SECURITIES AND EXCHANGE COMMISSION

WASHINGTON, DC 20549

 

 

FORM 8-K

 

 

CURRENT REPORT

Pursuant to Section 13 or 15(d) of the

Securities Exchange Act of 1934

Date of report (Date of earliest event reported) March 8, 2011

 

 

STREAM GLOBAL SERVICES, INC.

(Exact Name of Registrant as Specified in Charter)

 

 

 

Delaware   001-33739   26-0420454

(State or Other Jurisdiction

of Incorporation)

 

(Commission

File Number)

 

(IRS Employer

Identification No.)

 

20 William Street, Suite 310, Wellesley, Massachusetts   02481
(Address of Principal Executive Offices)   (Zip Code)

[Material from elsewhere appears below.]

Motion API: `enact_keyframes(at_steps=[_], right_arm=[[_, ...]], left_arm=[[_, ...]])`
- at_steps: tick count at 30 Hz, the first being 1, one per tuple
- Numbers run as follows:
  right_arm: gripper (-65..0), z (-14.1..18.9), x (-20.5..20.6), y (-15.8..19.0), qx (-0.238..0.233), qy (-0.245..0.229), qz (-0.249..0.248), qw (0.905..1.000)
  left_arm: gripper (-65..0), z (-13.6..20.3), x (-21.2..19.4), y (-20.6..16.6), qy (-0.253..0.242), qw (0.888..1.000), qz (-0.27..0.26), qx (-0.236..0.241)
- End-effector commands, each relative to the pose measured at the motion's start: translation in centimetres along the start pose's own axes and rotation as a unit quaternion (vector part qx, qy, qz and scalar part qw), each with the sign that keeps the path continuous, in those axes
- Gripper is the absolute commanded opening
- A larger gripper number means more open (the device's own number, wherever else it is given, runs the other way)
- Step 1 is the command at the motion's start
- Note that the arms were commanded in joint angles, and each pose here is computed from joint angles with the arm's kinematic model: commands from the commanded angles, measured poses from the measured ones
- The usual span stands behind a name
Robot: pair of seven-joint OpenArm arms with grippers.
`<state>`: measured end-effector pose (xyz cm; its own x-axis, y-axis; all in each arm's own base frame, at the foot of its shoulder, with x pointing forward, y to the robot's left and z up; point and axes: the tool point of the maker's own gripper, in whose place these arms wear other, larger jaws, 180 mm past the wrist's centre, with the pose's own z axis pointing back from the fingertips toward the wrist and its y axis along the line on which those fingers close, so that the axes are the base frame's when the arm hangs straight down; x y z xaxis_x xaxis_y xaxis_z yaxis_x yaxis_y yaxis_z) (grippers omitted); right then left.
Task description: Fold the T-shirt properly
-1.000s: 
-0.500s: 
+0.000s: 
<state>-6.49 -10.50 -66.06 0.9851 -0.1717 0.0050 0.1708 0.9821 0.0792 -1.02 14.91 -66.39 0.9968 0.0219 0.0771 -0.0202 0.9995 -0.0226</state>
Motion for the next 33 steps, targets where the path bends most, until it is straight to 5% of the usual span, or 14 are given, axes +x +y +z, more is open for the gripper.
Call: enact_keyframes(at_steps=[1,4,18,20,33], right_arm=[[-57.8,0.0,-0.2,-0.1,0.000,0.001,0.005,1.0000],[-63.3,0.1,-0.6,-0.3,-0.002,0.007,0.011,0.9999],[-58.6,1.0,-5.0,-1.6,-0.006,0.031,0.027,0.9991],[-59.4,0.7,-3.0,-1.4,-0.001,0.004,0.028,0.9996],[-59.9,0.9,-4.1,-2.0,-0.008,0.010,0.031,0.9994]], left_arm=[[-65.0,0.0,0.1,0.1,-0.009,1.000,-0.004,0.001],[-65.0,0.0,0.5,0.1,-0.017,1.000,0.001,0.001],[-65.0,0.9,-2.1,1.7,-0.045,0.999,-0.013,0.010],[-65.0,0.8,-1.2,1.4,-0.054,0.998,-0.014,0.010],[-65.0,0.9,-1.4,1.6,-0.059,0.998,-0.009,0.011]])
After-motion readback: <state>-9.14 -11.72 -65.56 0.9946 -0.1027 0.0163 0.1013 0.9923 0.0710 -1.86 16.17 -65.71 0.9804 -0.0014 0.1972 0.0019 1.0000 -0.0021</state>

Registrant’s telephone number, including area code (781) 304-1800

N/A

(Former Name or Former Address, if Changed Since Last Report)

 

 

Check the appropriate box below if the Form 8-K filing is intended to simultaneously satisfy the filing obligation of the registrant under any of the following provisions (see General Instruction A.2. below):

 

¨ Written communications pursuant to Rule 425 under the Securities Act (17 CFR 230.425)

 

¨ Soliciting material pursuant to Rule 14a-12 under the Exchange Act (17 CFR 240.14a-12)

 

¨ Pre-commencement communications pursuant to Rule 14d-2(b) under the Exchange Act (17 CFR 240.14d-2(b))

 

¨ Pre-commencement communications pursuant to Rule 13e-4(c) under the Exchange Act (17 CFR 240.13e-4(c))

 

 

 


Item 5.02. Departure of Directors or Certain Officers; Election of Directors; Appointment of Certain Officers; Compensatory Arrangements of Certain Officers.

(b), (d), (e)

Resignation of Peter Maquera and Election of Gilbert Santa Maria to the Board of Directors

On March 8, 2011, Peter Maquera resigned from the Board of Directors (the “Board”) of Stream Global Services, Inc. (the “Company”). Mr. Maquera was elected to the Board in July 2010. Mr. Maquera’s resignation was not the result of a disagreement with the Company on any matter relating to the Company’s operations, policies or practices.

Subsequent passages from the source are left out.